Una gran cantidad de razones y personas definitivamente continuarán innovando con esta herramienta. Es bastante versátil, casi como … un microondas en la cocina, puedes usarlo para muchos propósitos diferentes, no necesariamente limitado a alimentos.
Se usa para separar la mezcla de proteínas empujando las muestras a través del gel poroso. También se puede usar para medir las propiedades de los ARN y ADN usando los reactivos apropiados. Y las distancias que recorre la muestra dependen de la masa de proteínas y nucleótidos. Puedo tratar de pensar en la lista de algunos ejemplos.
- Genotipado. Si desea saber si el gen de interés está mutado o eliminado (como falta de 100 o 1000 bases) en el organismo, puede extraer pequeños tejidos (sangre o piel), lisar las células y utilizar los cebadores que flanquearán el gen específico. en el genoma y generar las copias de esta región. Luego los ejecuta con un control positivo. Si el gen de interés no está mutado, debe tener el mismo tamaño que el control. De lo contrario, verá los diferentes tamaños.

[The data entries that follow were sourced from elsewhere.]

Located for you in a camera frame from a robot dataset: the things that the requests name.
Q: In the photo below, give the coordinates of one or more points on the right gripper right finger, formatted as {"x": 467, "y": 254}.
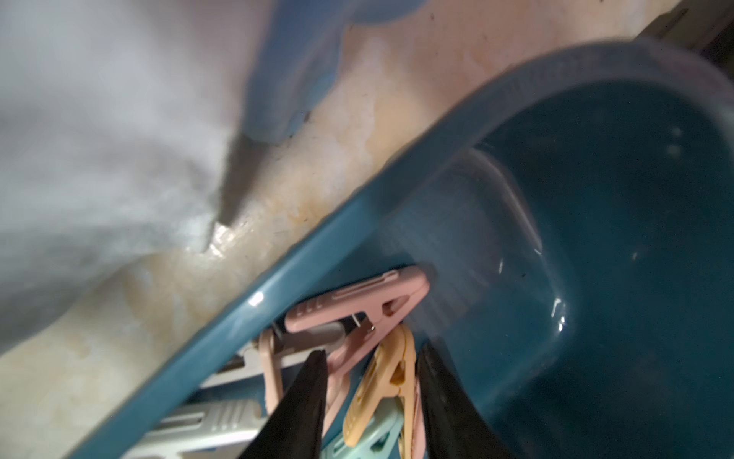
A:
{"x": 453, "y": 427}

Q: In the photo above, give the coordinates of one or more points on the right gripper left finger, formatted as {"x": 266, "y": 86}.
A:
{"x": 295, "y": 429}

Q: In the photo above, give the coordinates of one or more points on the pink clothespin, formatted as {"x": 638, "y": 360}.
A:
{"x": 385, "y": 300}
{"x": 274, "y": 390}

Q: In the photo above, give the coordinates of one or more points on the white printed t-shirt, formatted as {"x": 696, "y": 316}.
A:
{"x": 116, "y": 121}

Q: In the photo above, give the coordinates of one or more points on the mint green clothespin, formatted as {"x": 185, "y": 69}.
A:
{"x": 379, "y": 438}

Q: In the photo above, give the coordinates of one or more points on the yellow clothespin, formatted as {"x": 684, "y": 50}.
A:
{"x": 390, "y": 374}

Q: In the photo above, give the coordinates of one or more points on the pink clothespin in bin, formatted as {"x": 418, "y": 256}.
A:
{"x": 385, "y": 300}

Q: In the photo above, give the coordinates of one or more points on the dark teal clothespin bin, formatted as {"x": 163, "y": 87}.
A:
{"x": 575, "y": 219}

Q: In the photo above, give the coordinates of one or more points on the light blue cloth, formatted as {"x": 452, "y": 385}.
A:
{"x": 299, "y": 60}

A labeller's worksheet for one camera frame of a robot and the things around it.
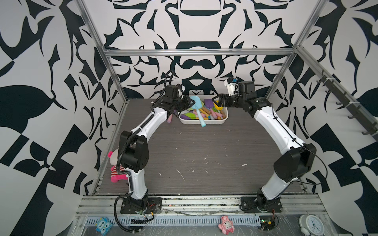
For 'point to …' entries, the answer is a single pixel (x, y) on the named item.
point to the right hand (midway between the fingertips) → (215, 97)
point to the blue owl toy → (104, 225)
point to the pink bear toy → (227, 225)
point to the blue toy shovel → (197, 104)
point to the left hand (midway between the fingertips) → (194, 98)
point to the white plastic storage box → (205, 108)
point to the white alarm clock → (311, 225)
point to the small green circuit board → (266, 225)
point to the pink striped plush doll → (115, 177)
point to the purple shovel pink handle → (170, 118)

- Comprobando las presencias de proteína de interés. Supongamos que si quiere clonar una proteína sobreexpresando el gen que diseñó en E-coli, quiere hacer crecer la E-coli para amplificar las cantidades de proteínas. Para hacer que el E-coli realmente esté produciendo grandes cantidades, simplemente se lisan las células y se pasan las muestras para separar las proteínas y mancharlas con nitrato de plata. Verifica si la banda tiene el tamaño correcto o no. Esta es una prueba bastante cualitativa (¿está allí o no?), Y el western blot es similar y una prueba mucho más cuantitativa (¿cuánto hay?).
- Purificación de ADN Supongamos que si desea diseñar los plásmidos y amplificar las copias de este plásmido, lo transforme en bacterias y lo deje crecer en colonias. Entonces desea separar sus plásmidos diseñados de otros materiales de ADN. Usted asigna todos estos en un solo carril y lo elimina. Su plásmido debe ser de diferente tamaño y separarse de otras cosas. Luego cortas y disuelves el bloque de gel para aislar tus plásmidos.
- Los ADN superenrollados, circularizados y linealizados de la misma longitud difieren drásticamente en sus velocidades de migración a través del gel. Esto puede ser útil para identificar y verificar la calidad de los ADN, ya sea que se hayan degradado o no. Los genomas bacterianos son casi siempre circulares y se pueden usar como una característica distintiva.
- La electroforesis se usa mucho en entornos forenses y médicos utilizando algunos de los conceptos mencionados anteriormente.